- _What you need to do_:
Start at the line below containing "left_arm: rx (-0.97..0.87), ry" and stop at the line containing "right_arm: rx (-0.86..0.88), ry". Repeat every line of that stretch exactly, and nothing outside it.

Dataset section below:

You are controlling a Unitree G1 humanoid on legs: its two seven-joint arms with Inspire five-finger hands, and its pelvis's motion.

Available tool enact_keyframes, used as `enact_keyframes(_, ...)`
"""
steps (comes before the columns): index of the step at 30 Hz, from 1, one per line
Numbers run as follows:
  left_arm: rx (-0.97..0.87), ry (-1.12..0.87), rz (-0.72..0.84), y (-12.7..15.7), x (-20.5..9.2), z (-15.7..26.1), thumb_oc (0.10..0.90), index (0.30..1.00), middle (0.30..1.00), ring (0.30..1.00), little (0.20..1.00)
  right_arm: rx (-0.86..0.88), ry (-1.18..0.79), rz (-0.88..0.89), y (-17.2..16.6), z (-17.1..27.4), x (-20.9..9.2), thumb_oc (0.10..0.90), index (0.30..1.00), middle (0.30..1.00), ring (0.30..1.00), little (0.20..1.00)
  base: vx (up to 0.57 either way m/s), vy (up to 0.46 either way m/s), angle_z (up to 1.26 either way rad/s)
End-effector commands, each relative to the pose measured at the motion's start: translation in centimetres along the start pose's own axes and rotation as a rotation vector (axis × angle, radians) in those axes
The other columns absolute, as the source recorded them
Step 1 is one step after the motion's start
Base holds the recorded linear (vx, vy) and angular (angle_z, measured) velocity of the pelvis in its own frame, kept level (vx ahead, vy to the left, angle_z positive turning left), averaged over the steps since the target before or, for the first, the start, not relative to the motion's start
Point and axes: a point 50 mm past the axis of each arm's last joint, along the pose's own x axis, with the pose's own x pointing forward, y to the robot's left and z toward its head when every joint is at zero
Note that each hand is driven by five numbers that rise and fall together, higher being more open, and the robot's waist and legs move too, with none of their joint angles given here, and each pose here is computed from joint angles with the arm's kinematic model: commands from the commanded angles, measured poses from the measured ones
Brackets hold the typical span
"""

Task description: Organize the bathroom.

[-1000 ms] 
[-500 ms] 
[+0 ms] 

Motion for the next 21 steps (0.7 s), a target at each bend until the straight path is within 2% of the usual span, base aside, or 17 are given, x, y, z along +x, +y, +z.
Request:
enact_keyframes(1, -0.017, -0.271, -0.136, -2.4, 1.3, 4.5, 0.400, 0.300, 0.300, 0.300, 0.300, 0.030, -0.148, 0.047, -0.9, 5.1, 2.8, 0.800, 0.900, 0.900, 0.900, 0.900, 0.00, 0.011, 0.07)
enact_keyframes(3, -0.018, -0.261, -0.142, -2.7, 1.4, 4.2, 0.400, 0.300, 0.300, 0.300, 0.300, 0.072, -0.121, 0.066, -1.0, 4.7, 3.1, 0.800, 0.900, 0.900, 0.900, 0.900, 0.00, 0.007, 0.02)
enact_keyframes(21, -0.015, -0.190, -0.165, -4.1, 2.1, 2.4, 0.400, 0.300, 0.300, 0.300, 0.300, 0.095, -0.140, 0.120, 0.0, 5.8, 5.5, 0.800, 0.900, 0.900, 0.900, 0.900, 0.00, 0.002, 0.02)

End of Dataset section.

- _Answer box_:
  left_arm: rx (-0.97..0.87), ry (-1.12..0.87), rz (-0.72..0.84), y (-12.7..15.7), x (-20.5..9.2), z (-15.7..26.1), thumb_oc (0.10..0.90), index (0.30..1.00), middle (0.30..1.00), ring (0.30..1.00), little (0.20..1.00)
  right_arm: rx (-0.86..0.88), ry (-1.18..0.79), rz (-0.88..0.89), y (-17.2..16.6), z (-17.1..27.4), x (-20.9..9.2), thumb_oc (0.10..0.90), index (0.30..1.00), middle (0.30..1.00), ring (0.30..1.00), little (0.20..1.00)

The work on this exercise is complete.